Мудак, больше треп левый слушай. Невольно обнимаю ее, мысленно прося прощение и за это, а она продолжает:
- Я прилетела вообще-то потому, что у меня были дела по другому проекту и меня очень долго и слезно просили вырваться. Да, - смеется она беззлобно, - и у меня могут быть дела. А на клоузинг заскочила попутно, для того, чтобы на месте сделать список выполнения условий и передать вашим кое-какую документацию по объектам. Чтоб не слать ее потом туда-сюда. Ну... и задержалась. А официально я вообще не должна была здесь находиться.
- Блин, повезло мне, дураку...
- Нам, дуракам. Нам обоим повезло. А ты?
- А я ж в отпуске еще десять дней.
- Помнится, в прошлом отпуске как раз начиналось самое интересное. А теперь Вольфинг твой тебя не натянет? - задорно глядя мне в глаза, нежно похлопывает меня по заднице, а я: - Эй, полегче... - со смехом ловлю ее за руку. Взяла моду.
- Не натянет. Куда ему до некоторых.
Она задумывается, разглядывая мое кольцо у себя на худеньком, длинненьком пальчике, словно прокручивает что-то у себя в голове, а я вдруг внезапно подношу его к губам и произношу то, о чем начал думать:
- Так что? Хватит нам десять дней распланировать все?
- Ты это о чем, Андрюш?
- Я это о нашей свадьбе, Оксан.
Она резко вздрагивает и закрывает глазки, а я прижимаю ее к себе, целую в лоб. Она беззвучно трясется с закрытыми глазами и блаженной улыбкой на губах.
- А что? - смотрит теперь на кольцо на пальце, а улыбка на ее губах делается уже насмешливой. - Так я не поняла, мне - что, всерьез сделали предложение?
- А ты думала, колечко железное, а на нем - стеклярус?
- Че, дорогое было? Хм... ну-ну...
Раньше она бы наехала, что не надо было тратиться, а теперь только кивает степенно, мол, так и надо. А меня заводит ее выпендреж и вообще-то опять трахнуть ее охота. Но надо же когда-то и о серьезных вещах говорить, е-мое.
- Так ты хочешь уже... скоро? - между тем опускает она глазки.
- Так я хочу уже позавчера, - не могу удержаться и строю из себя Голливуд, поднимая ее лицо за подбородок и глядя ей в глаза максимально пронизывающим взглядом. - И был бы рад до одного места, если б тогда, в конфи, где-нибудь в уголке совершенно случайно оказалось отделение штандесамта. ЗАГСа.
"Я люблю тебя, Оксан" - думаю. Я люблю тебя за то, что ты сейчас плачешь. У тебя еще до хрена всякого, за что можно любить, за что вообще-то тоже люблю тебя, но сейчас я люблю тебя реально за это.
- Ладно, ладно... понял... Ты тоже, типа, не против... А насчет предложения, - говорю задушевно, - хочешь, повторю здесь и сейчас? Думаешь, слабо?
- Давай.
- Я люблю тебя, - говорю автоматом, не задумываясь, но искренне и глядя ей в заплаканные глаза. - Выходи за меня, - беру ее за руку, подношу ее к губам. - Будь моей женой. Ты согласна?
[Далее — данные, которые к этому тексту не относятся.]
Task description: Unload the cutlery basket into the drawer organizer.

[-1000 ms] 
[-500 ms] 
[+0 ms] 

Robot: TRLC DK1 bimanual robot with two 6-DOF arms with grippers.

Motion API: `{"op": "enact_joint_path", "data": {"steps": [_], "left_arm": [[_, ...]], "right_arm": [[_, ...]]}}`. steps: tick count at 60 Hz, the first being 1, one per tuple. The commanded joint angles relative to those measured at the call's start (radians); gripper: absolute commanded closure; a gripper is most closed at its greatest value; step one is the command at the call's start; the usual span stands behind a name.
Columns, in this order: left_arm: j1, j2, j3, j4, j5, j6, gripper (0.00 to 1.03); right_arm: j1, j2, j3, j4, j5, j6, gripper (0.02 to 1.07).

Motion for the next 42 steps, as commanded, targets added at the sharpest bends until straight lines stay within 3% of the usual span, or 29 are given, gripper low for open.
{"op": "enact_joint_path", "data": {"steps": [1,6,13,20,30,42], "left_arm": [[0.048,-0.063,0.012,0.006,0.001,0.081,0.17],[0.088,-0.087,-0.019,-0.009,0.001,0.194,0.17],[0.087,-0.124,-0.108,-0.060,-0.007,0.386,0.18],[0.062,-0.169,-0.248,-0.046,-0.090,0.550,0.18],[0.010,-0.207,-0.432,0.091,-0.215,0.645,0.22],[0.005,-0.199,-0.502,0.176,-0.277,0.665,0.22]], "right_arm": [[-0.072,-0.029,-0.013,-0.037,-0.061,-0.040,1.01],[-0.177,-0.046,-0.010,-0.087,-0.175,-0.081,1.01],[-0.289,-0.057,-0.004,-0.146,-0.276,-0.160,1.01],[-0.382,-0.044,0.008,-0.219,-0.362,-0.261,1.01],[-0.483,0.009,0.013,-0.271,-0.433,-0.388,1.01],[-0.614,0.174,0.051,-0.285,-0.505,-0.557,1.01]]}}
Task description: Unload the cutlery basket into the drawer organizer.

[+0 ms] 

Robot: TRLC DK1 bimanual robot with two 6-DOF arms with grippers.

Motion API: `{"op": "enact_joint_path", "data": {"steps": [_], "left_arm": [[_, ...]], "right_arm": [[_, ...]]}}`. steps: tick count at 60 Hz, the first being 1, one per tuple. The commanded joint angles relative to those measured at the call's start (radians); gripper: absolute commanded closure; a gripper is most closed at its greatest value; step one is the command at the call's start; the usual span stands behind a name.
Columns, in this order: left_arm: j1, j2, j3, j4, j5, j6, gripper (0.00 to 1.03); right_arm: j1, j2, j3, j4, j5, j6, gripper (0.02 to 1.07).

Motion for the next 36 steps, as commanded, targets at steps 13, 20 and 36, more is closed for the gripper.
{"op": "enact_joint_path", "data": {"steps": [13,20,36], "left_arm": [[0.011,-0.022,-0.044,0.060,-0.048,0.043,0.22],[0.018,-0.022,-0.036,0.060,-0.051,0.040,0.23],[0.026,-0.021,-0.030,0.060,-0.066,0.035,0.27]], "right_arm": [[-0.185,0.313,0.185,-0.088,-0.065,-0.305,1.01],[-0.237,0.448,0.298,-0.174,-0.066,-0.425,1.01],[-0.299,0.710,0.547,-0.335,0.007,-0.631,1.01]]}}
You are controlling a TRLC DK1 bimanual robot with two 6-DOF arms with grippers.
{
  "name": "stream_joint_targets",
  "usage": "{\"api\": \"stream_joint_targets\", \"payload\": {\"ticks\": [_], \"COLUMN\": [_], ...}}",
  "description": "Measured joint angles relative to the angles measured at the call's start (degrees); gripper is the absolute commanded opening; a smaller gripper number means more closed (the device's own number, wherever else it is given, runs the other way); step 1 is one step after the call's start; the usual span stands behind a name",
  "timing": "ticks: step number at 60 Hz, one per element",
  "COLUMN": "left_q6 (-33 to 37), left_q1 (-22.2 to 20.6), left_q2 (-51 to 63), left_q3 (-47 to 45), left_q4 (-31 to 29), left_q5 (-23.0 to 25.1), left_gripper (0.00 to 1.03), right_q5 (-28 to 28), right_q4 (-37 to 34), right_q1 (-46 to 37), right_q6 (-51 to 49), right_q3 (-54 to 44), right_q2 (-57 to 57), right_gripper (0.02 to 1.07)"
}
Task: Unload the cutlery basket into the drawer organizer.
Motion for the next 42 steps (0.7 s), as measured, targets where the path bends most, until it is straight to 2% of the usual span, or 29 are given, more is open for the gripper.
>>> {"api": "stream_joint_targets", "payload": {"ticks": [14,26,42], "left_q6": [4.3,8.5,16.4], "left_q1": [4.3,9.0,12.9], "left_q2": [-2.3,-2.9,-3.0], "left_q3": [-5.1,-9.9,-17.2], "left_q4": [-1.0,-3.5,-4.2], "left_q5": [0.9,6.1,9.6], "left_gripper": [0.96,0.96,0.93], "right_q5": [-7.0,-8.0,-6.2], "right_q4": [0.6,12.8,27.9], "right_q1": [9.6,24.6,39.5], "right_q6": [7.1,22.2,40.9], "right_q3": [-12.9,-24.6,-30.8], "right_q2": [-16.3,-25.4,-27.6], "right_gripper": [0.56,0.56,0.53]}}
- Я согласна. И я люблю тебя, - потом, после того, как я поцеловал ее руку и ее саму: - Только ты не думай, что из меня получится какая-то там хорошая жена. Со мной же невозможно жить, забыл? И еще: найти человека, более далекого от совершенства, чем я, сложно, ты тоже в курсе? Я давно тебя предупреждала уже.
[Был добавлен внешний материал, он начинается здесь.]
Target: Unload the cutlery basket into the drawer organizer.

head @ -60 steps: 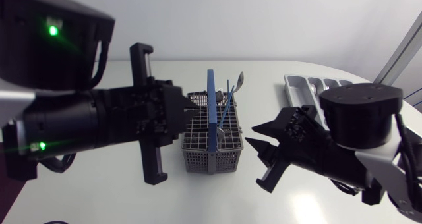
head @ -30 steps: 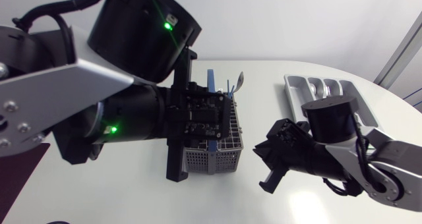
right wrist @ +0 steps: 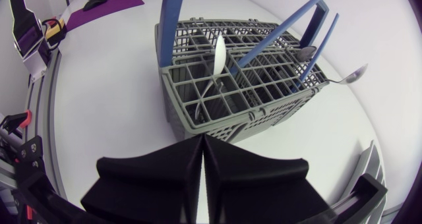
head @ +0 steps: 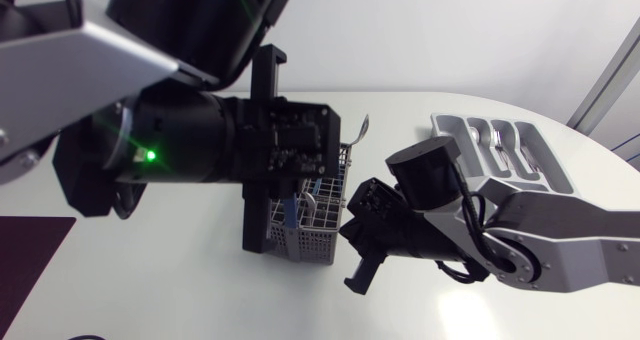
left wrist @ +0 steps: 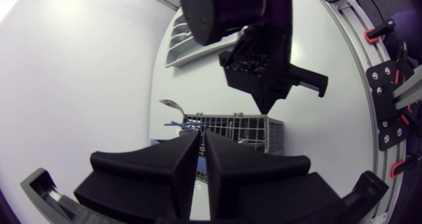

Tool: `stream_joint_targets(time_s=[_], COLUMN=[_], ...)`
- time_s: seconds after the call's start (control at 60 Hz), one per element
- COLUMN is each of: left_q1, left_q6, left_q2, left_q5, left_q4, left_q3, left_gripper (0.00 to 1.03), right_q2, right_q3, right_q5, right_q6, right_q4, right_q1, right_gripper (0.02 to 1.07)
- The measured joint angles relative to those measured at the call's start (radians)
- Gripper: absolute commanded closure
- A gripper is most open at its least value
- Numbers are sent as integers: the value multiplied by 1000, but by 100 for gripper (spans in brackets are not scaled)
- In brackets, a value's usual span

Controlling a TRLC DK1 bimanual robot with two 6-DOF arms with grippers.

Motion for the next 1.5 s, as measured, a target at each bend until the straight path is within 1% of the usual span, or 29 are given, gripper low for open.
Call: stream_joint_targets(time_s=[0.083,0.1,0.133,0.167,0.217,0.267,0.35,0.4,0.517,0.583,0.617,0.767,0.917,1.033,1.167,1.5], left_q1=[28,34,45,53,63,67,74,80,107,127,139,178,184,183,183,183], left_q6=[-25,-34,-54,-74,-113,-151,-228,-275,-401,-456,-481,-562,-607,-618,-632,-632], left_q2=[28,38,56,72,101,133,197,239,322,359,375,418,423,423,422,401], left_q5=[0,1,4,13,23,27,50,59,85,89,92,109,130,132,132,132], left_q4=[0,0,3,4,3,3,-13,-38,-103,-132,-152,-200,-217,-217,-218,-222], left_q3=[51,65,86,100,117,135,183,219,317,363,384,436,437,437,437,426], left_gripper=[89,89,89,89,89,89,89,89,89,89,89,89,89,89,89,89], right_q2=[-21,-32,-56,-87,-133,-180,-241,-266,-305,-322,-328,-339,-345,-362,-367,-378], right_q3=[-1,-2,-3,-6,-10,-15,-27,-32,-49,-56,-58,-58,-58,-58,-58,-56], right_q5=[-2,-5,-14,-23,-31,-47,-76,-87,-128,-143,-154,-182,-187,-188,-225,-235], right_q6=[2,2,2,2,2,2,2,1,-2,-3,-5,-6,-6,-6,-7,-11], right_q4=[-4,-5,-8,-9,-16,-29,-44,-59,-80,-87,-88,-103,-113,-117,-117,-140], right_q1=[-5,-11,-23,-41,-67,-98,-148,-176,-232,-257,-268,-299,-309,-310,-346,-368], right_gripper=[98,97,91,87,86,80,61,55,46,37,35,34,34,34,34,34])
- А вот это мы как раз увидим, - говорю спокойно. - Я-то тоже не подарок, забыла?
- Не забыла, - она опять принимается разглядывать свою руку с кольцом на безымянном пальце: - Ну вот, - произносит задумчиво.
- Чего?
- Окольцевал.
- Ты вроде недовольна.
- Мне страшно, Андрюш.
- Трусиха.
- Адреналин. Голова кружится от мысли, что стану твоей женой.
- Больно не будет, обещаю.
Она прыскает со смеху, а я предпочитаю не спрашивать, о чем она только что подумала. Но она все посмеивается.
- Ну чего смешного, колись...
- Представила, как будешь называть меня "жена"... - на что я нежно ее целую. - А я тебя... о боже... страшно и странно... "муж".